Known hypersensitivity to tramadol
concomitant use or use up to 14 days ago of MAO inhibitors
epilepsy
drug substitution
Note(s)This section has been translated automatically.
The ability to drive is limited.
Psychological dependence may occur with prolonged use, rarely with short-term use. Prolonged use can lead to an accumulated release of dopamine and norepinephrine once the drug is stopped. This can lead to increased pain and discomfort in the first two to three weeks after discontinuation.
LiteratureThis section has been translated automatically.
- Beakley BD et al (2015) Tramadol, pharmacology, side effects, and serotonin syndrome: A review. Pain Physician 18:395-400.
- Bravo L et al. (2017) Discovery and development of tramadol for the treatment of pain. Expert Opin Drug Discov 12:1281-1291.

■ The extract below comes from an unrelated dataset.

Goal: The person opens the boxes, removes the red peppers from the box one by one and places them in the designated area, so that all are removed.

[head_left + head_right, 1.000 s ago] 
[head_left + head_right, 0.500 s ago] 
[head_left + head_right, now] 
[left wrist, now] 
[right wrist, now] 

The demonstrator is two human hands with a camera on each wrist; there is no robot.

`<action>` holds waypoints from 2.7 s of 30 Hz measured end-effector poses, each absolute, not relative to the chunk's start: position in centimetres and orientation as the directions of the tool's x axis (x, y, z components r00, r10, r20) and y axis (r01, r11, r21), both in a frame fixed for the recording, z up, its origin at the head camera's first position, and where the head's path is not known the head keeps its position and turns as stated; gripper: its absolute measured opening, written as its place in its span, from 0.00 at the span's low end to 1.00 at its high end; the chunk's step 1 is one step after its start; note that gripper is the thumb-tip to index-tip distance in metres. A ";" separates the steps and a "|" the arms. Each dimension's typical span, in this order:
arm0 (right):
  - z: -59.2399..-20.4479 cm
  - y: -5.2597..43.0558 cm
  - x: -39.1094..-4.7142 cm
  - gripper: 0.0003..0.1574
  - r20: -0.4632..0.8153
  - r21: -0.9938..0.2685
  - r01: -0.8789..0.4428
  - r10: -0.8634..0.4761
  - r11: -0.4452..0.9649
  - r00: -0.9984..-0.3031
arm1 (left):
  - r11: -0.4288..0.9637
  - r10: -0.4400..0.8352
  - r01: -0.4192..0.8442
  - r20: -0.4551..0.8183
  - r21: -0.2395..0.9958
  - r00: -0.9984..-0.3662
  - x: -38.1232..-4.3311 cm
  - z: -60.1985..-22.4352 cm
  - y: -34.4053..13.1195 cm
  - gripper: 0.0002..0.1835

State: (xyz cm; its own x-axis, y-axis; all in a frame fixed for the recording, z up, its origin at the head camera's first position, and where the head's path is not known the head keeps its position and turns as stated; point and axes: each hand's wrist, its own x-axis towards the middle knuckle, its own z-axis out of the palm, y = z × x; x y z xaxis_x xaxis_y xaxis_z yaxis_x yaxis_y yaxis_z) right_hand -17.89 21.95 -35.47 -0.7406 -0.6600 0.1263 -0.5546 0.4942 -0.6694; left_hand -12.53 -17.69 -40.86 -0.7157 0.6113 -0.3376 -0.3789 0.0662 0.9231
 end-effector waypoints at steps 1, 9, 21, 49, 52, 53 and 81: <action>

- Hassamal S et al (2018) Tramadol: understanding the risk of serotonin syndrome and seizures. Am J Med 131:1382.e1-1382.e6.
- Juba KM et al (2020) A Review of the Food and Drug Administration Adverse Event Reporting System for Tramadol-Related Hypoglycemia. Ann Pharmacother 54:247-253
- Kaae J et al. (2012) Systemic contact dermatitis following oral exposure to tramadol in a patient with allergic contact dermatitis caused by buprenorphine. Contact Dermatitis 66:106-107.